▸ **What you need to do**: Of the lines listed below, return exactly those that run from the line containing "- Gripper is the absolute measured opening" through the line containing "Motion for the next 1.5", both included.

═══ Material supplied ═══

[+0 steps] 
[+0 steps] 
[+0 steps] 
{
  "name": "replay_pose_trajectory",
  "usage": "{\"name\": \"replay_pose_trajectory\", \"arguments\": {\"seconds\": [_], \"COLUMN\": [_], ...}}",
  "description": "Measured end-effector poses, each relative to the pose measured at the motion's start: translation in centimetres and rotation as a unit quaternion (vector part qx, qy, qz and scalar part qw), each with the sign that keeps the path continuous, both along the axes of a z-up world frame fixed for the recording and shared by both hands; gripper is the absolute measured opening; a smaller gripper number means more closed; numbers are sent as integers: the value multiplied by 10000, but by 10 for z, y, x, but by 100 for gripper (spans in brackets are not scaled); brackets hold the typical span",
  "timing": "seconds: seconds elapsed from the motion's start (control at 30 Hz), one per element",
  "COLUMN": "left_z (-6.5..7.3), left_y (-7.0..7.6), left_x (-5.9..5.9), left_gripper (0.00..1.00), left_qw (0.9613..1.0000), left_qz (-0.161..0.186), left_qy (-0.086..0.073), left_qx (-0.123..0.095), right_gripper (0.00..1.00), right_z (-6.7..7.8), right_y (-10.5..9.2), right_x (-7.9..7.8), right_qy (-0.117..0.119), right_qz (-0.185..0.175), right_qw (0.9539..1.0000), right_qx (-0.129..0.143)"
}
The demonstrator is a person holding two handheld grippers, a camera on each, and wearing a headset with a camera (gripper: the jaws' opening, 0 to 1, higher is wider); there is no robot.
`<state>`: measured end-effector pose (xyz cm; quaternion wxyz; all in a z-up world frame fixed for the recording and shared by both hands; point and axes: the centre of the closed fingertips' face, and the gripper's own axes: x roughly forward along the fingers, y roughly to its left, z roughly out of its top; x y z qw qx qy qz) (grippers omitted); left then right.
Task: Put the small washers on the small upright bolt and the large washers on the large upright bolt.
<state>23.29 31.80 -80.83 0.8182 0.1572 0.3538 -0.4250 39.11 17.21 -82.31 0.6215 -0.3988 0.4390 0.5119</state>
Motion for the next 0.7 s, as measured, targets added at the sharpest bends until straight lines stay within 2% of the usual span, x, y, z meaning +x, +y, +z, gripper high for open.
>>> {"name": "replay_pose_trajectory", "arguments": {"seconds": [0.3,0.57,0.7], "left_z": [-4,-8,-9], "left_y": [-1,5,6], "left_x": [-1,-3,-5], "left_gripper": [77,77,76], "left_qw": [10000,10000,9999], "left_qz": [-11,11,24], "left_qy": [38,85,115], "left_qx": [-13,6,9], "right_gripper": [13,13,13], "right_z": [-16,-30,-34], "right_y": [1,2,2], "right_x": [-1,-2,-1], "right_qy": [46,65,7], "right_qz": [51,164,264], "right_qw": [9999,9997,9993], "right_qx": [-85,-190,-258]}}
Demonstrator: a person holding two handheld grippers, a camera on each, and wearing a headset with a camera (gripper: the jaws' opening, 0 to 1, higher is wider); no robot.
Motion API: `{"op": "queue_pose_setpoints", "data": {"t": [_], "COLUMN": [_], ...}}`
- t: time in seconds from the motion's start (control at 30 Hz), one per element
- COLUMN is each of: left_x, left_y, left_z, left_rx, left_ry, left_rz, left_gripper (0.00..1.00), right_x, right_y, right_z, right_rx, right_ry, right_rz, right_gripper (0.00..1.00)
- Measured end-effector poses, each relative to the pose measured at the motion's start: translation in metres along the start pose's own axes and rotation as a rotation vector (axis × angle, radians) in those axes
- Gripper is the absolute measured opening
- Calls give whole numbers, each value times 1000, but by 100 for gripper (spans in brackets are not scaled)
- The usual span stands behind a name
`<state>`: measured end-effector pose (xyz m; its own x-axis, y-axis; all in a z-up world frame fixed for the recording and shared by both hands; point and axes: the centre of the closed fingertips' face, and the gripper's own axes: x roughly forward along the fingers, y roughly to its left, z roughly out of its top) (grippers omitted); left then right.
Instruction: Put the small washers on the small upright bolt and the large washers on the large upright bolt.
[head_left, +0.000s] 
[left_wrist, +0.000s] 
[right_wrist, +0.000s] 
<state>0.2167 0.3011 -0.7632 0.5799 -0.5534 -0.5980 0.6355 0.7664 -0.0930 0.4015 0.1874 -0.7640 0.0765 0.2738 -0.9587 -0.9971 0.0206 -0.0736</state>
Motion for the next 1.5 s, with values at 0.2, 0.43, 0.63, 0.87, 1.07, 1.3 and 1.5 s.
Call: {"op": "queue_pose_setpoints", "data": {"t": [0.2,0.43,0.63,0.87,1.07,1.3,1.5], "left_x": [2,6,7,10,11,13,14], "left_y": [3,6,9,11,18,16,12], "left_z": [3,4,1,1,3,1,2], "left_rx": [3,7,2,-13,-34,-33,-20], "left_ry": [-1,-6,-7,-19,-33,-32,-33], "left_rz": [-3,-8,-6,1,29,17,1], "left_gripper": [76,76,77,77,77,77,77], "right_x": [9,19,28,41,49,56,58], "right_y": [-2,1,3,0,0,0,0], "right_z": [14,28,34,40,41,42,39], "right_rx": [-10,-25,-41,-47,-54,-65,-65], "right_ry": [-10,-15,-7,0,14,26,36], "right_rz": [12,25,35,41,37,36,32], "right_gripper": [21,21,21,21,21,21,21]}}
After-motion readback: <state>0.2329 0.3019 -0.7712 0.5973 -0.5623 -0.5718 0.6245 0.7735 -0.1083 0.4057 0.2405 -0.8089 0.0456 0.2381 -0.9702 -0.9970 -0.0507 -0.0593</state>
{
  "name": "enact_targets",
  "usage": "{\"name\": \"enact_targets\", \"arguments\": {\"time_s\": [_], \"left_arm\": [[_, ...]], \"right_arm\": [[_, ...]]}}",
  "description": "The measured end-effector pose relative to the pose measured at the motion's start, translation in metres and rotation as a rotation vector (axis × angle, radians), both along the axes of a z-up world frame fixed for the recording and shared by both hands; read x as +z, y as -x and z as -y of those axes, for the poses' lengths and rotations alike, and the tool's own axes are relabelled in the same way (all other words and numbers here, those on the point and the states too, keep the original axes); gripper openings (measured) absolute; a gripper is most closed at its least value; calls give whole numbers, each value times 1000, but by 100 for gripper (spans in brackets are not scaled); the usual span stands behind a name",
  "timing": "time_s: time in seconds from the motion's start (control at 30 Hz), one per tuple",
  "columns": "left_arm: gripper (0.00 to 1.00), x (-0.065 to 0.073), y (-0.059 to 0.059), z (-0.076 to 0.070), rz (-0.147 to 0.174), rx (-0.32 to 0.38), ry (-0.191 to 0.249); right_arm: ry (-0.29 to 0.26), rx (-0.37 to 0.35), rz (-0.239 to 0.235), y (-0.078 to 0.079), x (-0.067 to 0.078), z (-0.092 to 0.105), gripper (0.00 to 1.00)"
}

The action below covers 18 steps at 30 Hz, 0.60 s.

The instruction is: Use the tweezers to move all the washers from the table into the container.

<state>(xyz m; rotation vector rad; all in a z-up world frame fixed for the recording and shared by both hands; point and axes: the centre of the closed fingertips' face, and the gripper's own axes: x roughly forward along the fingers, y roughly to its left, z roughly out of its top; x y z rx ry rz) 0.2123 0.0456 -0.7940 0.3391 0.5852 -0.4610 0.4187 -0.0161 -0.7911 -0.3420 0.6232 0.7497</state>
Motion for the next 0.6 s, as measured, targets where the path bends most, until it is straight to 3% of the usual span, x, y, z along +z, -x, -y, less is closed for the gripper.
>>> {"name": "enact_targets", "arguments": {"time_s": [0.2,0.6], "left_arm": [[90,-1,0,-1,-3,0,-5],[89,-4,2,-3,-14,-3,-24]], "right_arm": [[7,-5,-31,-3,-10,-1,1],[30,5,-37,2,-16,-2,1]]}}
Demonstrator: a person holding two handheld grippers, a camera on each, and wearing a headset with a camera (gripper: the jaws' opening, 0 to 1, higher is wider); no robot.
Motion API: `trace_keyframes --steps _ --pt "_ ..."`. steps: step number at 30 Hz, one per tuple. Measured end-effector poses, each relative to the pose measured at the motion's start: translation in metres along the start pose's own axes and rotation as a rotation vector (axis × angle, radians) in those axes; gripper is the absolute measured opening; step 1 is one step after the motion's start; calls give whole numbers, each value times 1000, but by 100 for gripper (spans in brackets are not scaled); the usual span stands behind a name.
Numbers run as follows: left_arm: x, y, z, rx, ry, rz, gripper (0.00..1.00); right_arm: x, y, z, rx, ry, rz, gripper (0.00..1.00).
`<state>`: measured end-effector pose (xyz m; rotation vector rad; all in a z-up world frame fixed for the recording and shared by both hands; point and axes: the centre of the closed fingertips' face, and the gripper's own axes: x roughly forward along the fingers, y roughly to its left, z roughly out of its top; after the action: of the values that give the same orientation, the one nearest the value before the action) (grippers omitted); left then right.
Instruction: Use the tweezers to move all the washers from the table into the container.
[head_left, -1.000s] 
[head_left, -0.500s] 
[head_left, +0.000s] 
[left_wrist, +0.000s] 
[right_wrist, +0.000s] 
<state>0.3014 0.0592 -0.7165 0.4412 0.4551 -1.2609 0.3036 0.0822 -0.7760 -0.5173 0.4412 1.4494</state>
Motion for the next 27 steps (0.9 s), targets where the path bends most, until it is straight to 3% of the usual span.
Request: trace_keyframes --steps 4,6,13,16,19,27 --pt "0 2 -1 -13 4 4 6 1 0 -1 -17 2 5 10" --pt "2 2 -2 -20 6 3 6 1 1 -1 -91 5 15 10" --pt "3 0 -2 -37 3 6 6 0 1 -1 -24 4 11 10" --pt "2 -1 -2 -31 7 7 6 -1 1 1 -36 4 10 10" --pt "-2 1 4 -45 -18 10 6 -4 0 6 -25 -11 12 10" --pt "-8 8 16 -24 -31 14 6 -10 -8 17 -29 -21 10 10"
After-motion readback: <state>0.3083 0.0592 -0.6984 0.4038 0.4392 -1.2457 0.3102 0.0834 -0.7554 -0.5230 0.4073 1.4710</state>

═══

▸ **Solved exercise**:
- Gripper is the absolute measured opening
- Calls give whole numbers, each value times 1000, but by 100 for gripper (spans in brackets are not scaled)
- The usual span stands behind a name
`<state>`: measured end-effector pose (xyz m; its own x-axis, y-axis; all in a z-up world frame fixed for the recording and shared by both hands; point and axes: the centre of the closed fingertips' face, and the gripper's own axes: x roughly forward along the fingers, y roughly to its left, z roughly out of its top) (grippers omitted); left then right.
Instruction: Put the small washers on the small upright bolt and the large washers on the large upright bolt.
[head_left, +0.000s] 
[left_wrist, +0.000s] 
[right_wrist, +0.000s] 
<state>0.2167 0.3011 -0.7632 0.5799 -0.5534 -0.5980 0.6355 0.7664 -0.0930 0.4015 0.1874 -0.7640 0.0765 0.2738 -0.9587 -0.9971 0.0206 -0.0736</state>
Motion for the next 1.5 s, with values at 0.2, 0.43, 0.63, 0.87, 1.07, 1.3 and 1.5 s.

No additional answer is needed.